Manutenzione hardware

Il notebook era stato abbandonato per lo stato dell’hardware, tastiera inglese con alcuni tasti non funzionanti, HDD partito e naturalmente senza batteria vista la veneranda età. L’HDD lo tenevo di scorta, preso usato alla fiera dell’elettronica a 10€ 250GB a 7200RPM ma fa il suo sporco lavoro, alle fiere dell’elettronica prendetelo sempre un HDD a prezzaccio perché prima o poi vi servirà come muletto o per qualche test.
Batteria e tastiera prese nuove su Ebay con circa 35€, ho approfittato per prendere la tastiera col layout italiano e la batteria leggermente potenziata da 5200mAh. Altre 10€ per 2GB di RAM aggiuntivi, totale della spesa 55€.

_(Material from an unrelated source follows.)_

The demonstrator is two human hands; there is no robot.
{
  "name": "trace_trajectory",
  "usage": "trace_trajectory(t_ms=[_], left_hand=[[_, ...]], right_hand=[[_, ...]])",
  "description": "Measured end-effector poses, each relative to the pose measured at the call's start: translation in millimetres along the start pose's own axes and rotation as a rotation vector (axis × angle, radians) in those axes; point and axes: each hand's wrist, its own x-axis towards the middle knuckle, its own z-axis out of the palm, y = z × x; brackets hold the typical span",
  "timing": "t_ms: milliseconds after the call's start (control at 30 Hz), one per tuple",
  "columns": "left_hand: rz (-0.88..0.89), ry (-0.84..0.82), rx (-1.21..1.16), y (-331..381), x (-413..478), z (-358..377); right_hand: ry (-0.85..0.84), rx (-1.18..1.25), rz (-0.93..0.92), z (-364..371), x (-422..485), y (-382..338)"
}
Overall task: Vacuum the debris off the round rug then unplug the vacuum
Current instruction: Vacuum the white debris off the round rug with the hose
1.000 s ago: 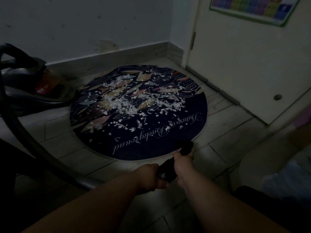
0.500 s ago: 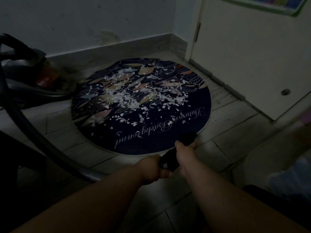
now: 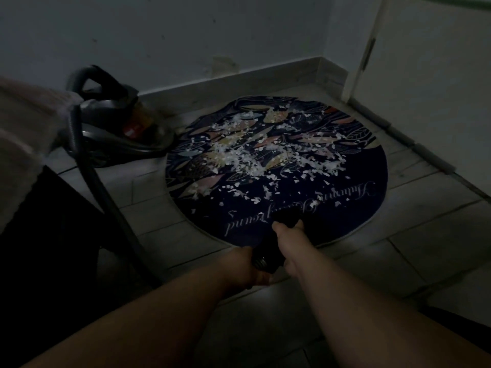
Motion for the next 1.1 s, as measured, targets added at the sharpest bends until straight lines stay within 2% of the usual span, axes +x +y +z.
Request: trace_trajectory(t_ms=[133,333,467,600,700,933,1100], left_hand=[[-0.037,-0.007,0.062,-5.5,2.6,-3.4],[0.025,-0.020,0.082,0.6,3.3,-3.3],[0.011,-0.037,0.007,-5.5,-4.5,-8.3],[0.016,-0.018,0.180,-12.3,-6.2,-12.9],[-0.004,-0.020,0.170,-16.7,-3.4,-14.7],[0.054,0.005,0.152,-0.2,22.1,-11.9],[0.111,-0.022,0.179,26.0,44.7,-4.9]], right_hand=[[0.025,0.043,0.008,6.3,-5.1,0.5],[0.094,0.004,-0.010,11.4,-20.7,3.5],[0.048,-0.063,-0.024,14.6,-24.2,4.1],[-0.030,-0.094,-0.030,19.1,-24.2,1.6],[-0.063,-0.118,-0.024,22.7,-23.5,-0.9],[0.115,-0.058,-0.037,7.7,-10.5,-13.1],[0.173,-0.009,-0.043,-21.7,3.0,-26.7]])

Attualmente il notebook lo sto spremendo con applicazioni multimediali come KODI, Spotify, non ha nessun problema su Youtube o con altri servizi in streaming, il comparto multimediale è perfetto visto lo schermo di qualità e la parte audio sicuramente migliore rispetto a tante cineserie attuali. I tasti multimediali funzionano perfettamente e si interfacciano in Windows 10 con tutte le applicazioni senza alcuna configurazione.

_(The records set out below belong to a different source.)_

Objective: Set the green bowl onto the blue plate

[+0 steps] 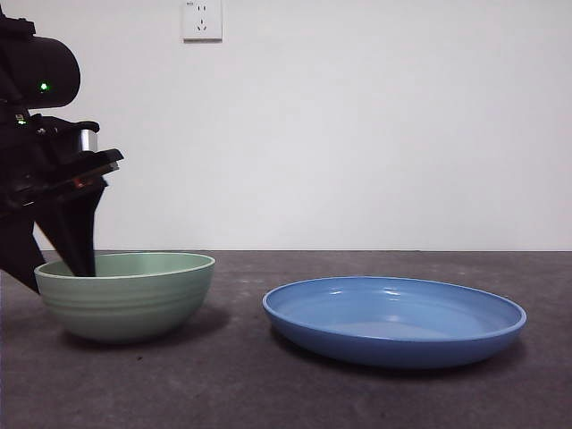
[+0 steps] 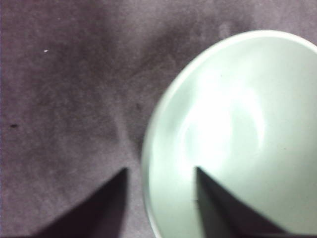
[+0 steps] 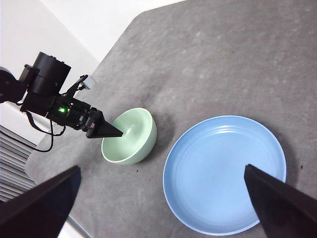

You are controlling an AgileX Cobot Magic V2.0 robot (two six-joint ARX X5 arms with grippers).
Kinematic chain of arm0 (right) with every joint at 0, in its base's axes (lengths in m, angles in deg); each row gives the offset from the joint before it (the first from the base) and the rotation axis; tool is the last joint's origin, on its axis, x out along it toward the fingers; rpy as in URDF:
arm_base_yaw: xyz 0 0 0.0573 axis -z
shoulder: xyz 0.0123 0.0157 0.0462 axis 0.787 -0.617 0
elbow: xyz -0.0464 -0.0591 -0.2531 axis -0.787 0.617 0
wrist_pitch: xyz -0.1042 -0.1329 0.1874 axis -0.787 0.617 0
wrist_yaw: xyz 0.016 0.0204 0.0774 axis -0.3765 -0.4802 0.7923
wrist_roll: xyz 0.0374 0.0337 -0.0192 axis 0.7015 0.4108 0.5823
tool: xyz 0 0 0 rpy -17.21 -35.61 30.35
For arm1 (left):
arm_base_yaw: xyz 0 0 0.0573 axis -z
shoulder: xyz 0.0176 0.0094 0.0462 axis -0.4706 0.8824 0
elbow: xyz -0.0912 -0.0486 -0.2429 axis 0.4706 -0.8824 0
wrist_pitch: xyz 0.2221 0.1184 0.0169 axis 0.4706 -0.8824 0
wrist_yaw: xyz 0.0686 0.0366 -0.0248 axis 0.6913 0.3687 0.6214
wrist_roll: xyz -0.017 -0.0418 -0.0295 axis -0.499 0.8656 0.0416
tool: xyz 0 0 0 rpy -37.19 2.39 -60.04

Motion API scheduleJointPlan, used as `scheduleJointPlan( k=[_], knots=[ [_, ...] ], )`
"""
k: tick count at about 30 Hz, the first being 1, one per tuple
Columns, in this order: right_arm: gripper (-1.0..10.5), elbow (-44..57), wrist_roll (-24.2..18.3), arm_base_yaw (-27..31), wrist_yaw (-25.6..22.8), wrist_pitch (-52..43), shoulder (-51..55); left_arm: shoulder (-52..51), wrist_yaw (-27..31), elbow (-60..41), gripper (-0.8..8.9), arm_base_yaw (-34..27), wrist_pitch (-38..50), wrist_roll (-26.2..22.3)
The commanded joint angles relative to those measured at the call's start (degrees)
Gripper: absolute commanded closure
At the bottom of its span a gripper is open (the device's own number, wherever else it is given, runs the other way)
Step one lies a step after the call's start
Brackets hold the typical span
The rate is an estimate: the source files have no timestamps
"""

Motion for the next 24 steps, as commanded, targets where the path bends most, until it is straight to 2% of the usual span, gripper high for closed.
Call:
scheduleJointPlan(
  k=[1, 7, 15, 19, 24],
  knots=[
    [3.6, -0.9, -0.4, -0.2, 0.1, -0.2, -0.2, 1.0, -0.1, 1.2, 7.31, 0.1, 0.3, -0.2],
    [3.6, -0.9, -0.4, -0.2, 0.1, -0.2, -0.2, 1.0, -0.1, 1.2, 8.01, 0.1, 0.3, -0.2],
    [3.6, -0.9, -0.4, -0.2, 0.1, -0.2, -0.2, 1.0, -0.1, 1.7, 7.99, 0.1, 0.1, 0.1],
    [3.6, -0.9, -0.4, -0.2, 0.2, -0.1, -0.2, 1.0, -0.1, 3.1, 7.99, 0.8, -0.6, 2.1],
    [3.6, -0.9, -0.4, -0.2, 0.2, 0.1, -0.2, 1.3, -0.1, 7.7, 7.99, 3.5, -5.2, 3.4]
  ],
)
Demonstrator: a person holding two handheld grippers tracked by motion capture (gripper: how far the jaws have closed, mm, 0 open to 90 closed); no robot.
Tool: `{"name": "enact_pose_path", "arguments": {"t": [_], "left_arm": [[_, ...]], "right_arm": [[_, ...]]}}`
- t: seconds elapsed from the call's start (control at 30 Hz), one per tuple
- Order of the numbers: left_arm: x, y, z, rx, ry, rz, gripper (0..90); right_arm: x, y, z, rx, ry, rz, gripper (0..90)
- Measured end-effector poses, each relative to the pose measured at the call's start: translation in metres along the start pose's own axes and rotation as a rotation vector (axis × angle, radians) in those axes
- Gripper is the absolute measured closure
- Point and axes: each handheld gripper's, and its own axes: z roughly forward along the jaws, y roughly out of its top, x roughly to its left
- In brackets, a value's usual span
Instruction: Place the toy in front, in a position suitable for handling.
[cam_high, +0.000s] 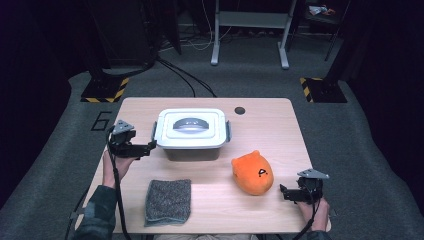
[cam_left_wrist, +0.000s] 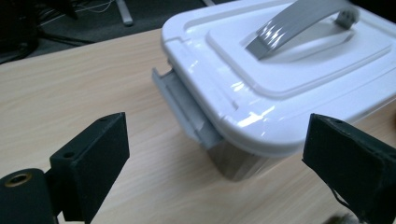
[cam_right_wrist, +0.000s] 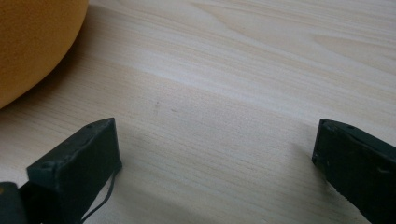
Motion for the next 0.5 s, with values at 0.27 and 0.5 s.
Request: {"name": "enact_pose_path", "arguments": {"t": [0.27, 0.5], "left_arm": [[-0.015, 0.02, 0.025, 0.02, -0.03, 0.066, 10.1], [-0.025, 0.037, 0.046, 0.041, -0.063, 0.109, 14.9]], "right_arm": [[0.0, 0.0, 0.0, 0.0, -0.001, 0.002, 0.0], [0.0, 0.0, 0.0, 0.0, -0.001, 0.003, 0.0]]}}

Un notebook da 13” mi torna utile per le riparazioni al volo e per i viaggi, entra perfettamente in ogni zaino ed è sicuramente più gestibile del 15.6”. Il case interamente in alluminio non ha subito I segni del tempo.

Windows 10 si dimostra un ottimo sistema operativo, snello da poter essere installato anche su PC di dieci anni fa e talmente leggero e performante da non sentire minimamente la concorrenza del collaudatissimo Windows 7.

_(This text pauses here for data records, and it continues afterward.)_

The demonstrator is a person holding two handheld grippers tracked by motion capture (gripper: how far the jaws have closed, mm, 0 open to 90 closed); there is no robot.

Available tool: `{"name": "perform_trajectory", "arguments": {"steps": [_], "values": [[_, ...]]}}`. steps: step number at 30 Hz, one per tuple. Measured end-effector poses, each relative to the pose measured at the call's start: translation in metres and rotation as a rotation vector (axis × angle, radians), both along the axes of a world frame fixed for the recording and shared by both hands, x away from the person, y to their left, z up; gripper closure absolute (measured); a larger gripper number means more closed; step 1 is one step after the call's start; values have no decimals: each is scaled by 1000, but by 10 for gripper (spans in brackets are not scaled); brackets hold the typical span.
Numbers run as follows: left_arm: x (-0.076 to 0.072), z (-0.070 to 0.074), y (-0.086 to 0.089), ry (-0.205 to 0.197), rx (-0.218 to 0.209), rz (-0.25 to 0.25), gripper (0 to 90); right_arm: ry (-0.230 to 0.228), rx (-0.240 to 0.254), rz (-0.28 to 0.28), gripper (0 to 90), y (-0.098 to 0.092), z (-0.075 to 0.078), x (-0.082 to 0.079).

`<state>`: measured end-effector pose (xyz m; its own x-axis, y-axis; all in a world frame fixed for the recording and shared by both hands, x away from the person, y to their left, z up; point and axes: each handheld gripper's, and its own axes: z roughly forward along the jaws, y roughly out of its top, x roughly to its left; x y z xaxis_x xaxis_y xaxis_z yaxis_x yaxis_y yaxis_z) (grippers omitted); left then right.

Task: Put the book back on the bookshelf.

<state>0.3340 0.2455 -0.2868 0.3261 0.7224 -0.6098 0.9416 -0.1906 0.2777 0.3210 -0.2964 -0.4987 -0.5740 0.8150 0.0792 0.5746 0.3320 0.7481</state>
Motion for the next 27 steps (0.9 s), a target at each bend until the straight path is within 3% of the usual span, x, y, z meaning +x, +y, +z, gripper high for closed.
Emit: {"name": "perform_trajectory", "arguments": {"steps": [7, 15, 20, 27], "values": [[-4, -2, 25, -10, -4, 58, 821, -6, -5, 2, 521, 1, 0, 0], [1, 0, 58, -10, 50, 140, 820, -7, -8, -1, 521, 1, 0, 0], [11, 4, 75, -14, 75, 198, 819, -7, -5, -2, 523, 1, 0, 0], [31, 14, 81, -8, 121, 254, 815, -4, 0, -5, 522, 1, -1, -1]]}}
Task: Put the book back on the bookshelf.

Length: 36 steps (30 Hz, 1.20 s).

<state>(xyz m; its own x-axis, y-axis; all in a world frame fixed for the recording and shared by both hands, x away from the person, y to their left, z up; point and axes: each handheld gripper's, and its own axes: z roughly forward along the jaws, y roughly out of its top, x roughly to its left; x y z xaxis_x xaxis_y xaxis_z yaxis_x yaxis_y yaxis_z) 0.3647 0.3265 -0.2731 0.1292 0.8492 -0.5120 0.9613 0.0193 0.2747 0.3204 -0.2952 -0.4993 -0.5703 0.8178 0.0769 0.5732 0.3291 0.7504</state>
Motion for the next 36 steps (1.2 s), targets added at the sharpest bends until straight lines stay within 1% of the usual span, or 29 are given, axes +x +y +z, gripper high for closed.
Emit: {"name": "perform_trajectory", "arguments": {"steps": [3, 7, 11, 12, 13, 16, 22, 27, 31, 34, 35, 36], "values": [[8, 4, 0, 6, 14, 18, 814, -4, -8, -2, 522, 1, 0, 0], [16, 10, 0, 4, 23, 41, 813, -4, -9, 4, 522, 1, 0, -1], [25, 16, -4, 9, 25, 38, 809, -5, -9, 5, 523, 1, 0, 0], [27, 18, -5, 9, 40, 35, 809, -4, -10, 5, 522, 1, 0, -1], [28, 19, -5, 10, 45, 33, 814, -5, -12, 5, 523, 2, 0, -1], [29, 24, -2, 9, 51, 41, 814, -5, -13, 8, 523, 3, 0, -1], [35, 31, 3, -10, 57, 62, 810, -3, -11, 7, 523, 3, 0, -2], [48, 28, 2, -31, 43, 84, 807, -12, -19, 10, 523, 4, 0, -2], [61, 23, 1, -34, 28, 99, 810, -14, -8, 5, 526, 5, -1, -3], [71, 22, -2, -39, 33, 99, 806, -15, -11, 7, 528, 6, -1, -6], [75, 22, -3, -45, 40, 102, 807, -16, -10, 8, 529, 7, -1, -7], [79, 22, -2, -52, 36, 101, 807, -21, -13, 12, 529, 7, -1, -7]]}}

Ha senso installare Windows 10 su macchine datate?

Dipende molto dall’ hardware, la mia generazione ha imparato che non sempre l’ultimo ritrovato della tecnologia è fatto meglio di un gingillo di dieci anni prima.
Soprattutto nell’ ultimo periodo l’obsolescenza programmata ha portato a sfornare giocattoli plasticosi che sfiammano dopo pochi mesi e con prestazioni audio-video degne di un videocitofono.

Ottimizzazione

0) Driver Booster

Subito dopo l’installazione del sistema operativo dovremo installare I driver mancanti, per un PC di 10 anni fa non aspettattevi il supporto ufficiale, non li troverete certo sul sito del produttore, driver booster è la soluzione per aggiornare tutto in pochi minuti senza dover sbattere ore per cercare i singoli driver.
Sito Web: https://www.iobit.com/it/driver-booster.php

1) Classic Shell

Per quei pochi che non lo conoscessero classic shell è un programmino che permette di utilizzare il menù vecchio stile su Windows 10, niente Tiles (davvero servono a qualcuno) il tutto risulterà più snello e veloce senza dover rinunciare alle features di Windows 10. Per maggiori dettagli vi rimando alla recensione: Classic Shell

2) Modalità Performance

Nella casella di ricerca sulla barra delle applicazioni digitate prestazioni, quindi selezionate “Modifica l’aspetto e le prestazioni di Windows”.

Nella scheda Effetti visivi della finestra di dialogo Opzioni prestazioni selezionate “Regola in modo da ottenere le prestazioni migliori” > Applica.

3) Disinstallare tutto quello che non serve realmente soprattutto se parte all’avvio.

Conclusioni

Seguendo questa piccola guida potrete installare Windows 10 anche su un PC di 10 anni fa e risulterà perfettamente utilizzabile almeno per quel che riguarda le applicazioni di uso comune. Ricordate che la CPU dovrà supportare PAE, NX e SSE2 altrimenti l’installazione si bloccherà con un pop-up che evidenzierà l’incompatibilità.